The TopSearch package provides functionality to map the topography of surfaces, and can be used to map the solution space of machine learning algorithms. Many machine learning algorithms have non-convex loss (or cost) functions, and the aim of fitting is usually to locate low-valued or diverse solutions. An understanding of the solution space organisation provides key understanding about the reproducibility, explainability and performance of ML methods. 
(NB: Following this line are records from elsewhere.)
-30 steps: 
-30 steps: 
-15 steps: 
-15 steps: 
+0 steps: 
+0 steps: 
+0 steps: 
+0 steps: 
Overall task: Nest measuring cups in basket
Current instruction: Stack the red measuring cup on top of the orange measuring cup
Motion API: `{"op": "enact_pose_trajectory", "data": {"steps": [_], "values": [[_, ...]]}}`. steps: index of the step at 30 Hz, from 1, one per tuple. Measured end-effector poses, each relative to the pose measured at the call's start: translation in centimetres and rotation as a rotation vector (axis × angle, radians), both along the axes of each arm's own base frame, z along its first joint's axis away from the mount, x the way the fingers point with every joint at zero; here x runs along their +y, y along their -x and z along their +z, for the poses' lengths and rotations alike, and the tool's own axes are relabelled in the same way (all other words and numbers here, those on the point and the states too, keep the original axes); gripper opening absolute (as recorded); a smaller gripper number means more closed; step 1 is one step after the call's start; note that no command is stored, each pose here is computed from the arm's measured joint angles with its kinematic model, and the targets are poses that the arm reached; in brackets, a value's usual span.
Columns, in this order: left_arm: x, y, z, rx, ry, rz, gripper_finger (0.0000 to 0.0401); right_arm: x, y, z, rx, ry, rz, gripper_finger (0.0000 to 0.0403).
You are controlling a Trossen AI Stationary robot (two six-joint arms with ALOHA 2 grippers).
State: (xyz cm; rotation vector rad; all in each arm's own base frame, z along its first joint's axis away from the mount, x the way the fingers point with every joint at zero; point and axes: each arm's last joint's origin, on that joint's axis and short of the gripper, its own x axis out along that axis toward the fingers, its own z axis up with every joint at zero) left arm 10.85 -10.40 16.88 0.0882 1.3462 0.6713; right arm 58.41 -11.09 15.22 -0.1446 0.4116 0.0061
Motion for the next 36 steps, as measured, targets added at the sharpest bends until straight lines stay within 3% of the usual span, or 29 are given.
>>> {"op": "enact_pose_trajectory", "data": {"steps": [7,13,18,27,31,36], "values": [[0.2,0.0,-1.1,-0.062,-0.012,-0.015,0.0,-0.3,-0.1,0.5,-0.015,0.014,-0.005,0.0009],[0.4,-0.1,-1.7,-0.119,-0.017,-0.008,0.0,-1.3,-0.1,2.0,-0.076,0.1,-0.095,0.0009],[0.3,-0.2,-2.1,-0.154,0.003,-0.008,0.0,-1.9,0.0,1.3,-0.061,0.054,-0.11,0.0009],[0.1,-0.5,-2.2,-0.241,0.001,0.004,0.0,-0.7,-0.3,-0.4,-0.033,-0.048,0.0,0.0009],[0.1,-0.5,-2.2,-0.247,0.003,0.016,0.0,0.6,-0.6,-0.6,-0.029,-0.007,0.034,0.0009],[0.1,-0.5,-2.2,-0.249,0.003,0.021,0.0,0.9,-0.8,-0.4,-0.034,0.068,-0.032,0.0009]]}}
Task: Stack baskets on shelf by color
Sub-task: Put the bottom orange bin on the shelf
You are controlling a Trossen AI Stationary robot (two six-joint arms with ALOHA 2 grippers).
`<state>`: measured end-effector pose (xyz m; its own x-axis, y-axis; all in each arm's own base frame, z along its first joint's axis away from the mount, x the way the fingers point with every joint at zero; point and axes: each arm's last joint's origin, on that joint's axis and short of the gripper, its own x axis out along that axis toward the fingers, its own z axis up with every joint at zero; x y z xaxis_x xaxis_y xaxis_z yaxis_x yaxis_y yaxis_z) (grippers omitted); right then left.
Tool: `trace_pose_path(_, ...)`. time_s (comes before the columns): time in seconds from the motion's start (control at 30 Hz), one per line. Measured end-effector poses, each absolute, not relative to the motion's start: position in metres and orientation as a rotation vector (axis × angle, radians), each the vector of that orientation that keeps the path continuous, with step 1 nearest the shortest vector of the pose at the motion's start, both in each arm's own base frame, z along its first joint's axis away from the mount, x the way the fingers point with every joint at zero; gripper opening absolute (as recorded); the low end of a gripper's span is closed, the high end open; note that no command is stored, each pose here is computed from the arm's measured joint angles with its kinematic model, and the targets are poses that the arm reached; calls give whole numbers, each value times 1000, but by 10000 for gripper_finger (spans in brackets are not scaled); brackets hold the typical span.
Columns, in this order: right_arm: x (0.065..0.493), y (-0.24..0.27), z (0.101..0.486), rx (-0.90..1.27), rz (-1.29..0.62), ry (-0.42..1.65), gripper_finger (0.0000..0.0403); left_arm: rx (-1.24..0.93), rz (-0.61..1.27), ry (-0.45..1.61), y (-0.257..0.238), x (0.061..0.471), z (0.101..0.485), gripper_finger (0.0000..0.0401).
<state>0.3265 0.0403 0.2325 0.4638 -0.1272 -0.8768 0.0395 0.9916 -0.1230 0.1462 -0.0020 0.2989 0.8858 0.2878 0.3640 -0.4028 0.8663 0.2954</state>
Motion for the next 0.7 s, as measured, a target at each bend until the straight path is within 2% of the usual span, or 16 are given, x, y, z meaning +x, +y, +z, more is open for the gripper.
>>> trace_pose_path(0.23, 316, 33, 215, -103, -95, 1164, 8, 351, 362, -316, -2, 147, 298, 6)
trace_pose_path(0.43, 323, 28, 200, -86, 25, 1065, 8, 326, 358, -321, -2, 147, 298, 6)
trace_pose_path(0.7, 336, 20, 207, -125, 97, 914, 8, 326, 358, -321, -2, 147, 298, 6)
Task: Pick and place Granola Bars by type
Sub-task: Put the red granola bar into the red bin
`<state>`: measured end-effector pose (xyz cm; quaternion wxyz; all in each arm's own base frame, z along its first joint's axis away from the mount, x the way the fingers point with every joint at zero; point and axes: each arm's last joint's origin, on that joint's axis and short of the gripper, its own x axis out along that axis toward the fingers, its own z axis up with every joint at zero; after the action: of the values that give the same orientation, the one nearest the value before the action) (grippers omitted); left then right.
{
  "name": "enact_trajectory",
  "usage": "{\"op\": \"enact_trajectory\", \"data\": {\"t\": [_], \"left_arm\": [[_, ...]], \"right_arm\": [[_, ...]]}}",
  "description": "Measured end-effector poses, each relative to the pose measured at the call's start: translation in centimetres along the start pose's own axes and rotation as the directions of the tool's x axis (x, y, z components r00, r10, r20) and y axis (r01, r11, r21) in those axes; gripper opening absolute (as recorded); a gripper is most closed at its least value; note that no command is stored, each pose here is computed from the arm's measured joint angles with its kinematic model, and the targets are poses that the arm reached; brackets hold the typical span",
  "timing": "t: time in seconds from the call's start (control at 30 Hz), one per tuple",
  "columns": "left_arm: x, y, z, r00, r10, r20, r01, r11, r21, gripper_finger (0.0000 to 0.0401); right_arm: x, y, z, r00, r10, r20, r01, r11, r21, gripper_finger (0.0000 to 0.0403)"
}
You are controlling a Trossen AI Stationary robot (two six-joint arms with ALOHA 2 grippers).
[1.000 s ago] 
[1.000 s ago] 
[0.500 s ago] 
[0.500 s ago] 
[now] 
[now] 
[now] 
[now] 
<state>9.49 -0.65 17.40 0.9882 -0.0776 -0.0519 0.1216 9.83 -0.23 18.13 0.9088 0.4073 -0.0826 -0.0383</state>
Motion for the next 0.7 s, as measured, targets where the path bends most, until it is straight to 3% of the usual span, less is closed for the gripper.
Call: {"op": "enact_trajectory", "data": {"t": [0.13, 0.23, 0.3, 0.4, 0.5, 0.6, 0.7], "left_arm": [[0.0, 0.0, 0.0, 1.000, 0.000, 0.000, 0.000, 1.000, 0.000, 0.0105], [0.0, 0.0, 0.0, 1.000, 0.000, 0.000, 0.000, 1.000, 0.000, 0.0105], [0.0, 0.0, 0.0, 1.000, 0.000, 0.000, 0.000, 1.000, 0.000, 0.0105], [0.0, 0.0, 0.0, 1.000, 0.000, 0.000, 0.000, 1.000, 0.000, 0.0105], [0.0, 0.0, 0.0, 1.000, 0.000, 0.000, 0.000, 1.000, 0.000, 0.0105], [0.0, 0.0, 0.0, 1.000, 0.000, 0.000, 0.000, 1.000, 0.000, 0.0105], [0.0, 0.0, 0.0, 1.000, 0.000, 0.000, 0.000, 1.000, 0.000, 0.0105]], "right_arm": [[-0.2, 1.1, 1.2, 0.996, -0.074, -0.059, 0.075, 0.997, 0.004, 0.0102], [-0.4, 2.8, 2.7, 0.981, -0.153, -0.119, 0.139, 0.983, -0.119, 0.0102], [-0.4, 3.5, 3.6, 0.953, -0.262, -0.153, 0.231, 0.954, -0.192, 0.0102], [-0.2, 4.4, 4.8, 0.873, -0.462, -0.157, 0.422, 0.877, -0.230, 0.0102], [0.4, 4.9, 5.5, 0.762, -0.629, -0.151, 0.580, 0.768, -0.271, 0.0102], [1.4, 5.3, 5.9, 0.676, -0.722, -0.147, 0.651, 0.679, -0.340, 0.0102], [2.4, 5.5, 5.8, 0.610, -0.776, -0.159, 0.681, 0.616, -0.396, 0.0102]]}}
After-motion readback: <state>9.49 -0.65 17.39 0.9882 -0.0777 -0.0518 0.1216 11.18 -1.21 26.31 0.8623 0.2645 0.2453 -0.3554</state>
The methodology derives from the field of chemical physics, and is agnostic to the given surface, allowing application to a wide range of machine learning algorithms. Leveraging ideas from chemical physics we can assess the performance and reliability of [neural networks](https://doi.org/10.1088/2632-2153/ac49a9), [Gaussian processes](https://arxiv.org/abs/2305.10748), Bayesian optimisation, [clustering algorithms](https://doi.org/10.1063/5.0078793) and understand the effect of [dataset roughness](https://doi.org/10.1039/D3ME00189J) on model performance. Application of the same framework to many different machine learning paradigms provides a route for transferable understanding, and its application to machine learning is reviewed in [this paper](https://doi.org/10.1039/D3DD00204G).

## Overview

The topographical mapping is performed using the [energy landscape framework](https://doi.org/10.1146/annurev-physchem-050317-021219). The energy landscape framework, developed in chemical physics, encodes surfaces as a network of stationary points. These stationary points, points with zero gradient, can be either local minima or transition states. Transition states are maximal in a single direction and local minimisation along that given direction (both forwards and backwards) locates two connected minima. Each transition state gives the lowest barrier between its two connected minima, and provides information about the intermediate behaviour of the function. In the network, each minimum is a node and edges exist between minima connected by a transition state. The complete network of minima and transition states constitutes the solution landscape, and we show an example landscape below.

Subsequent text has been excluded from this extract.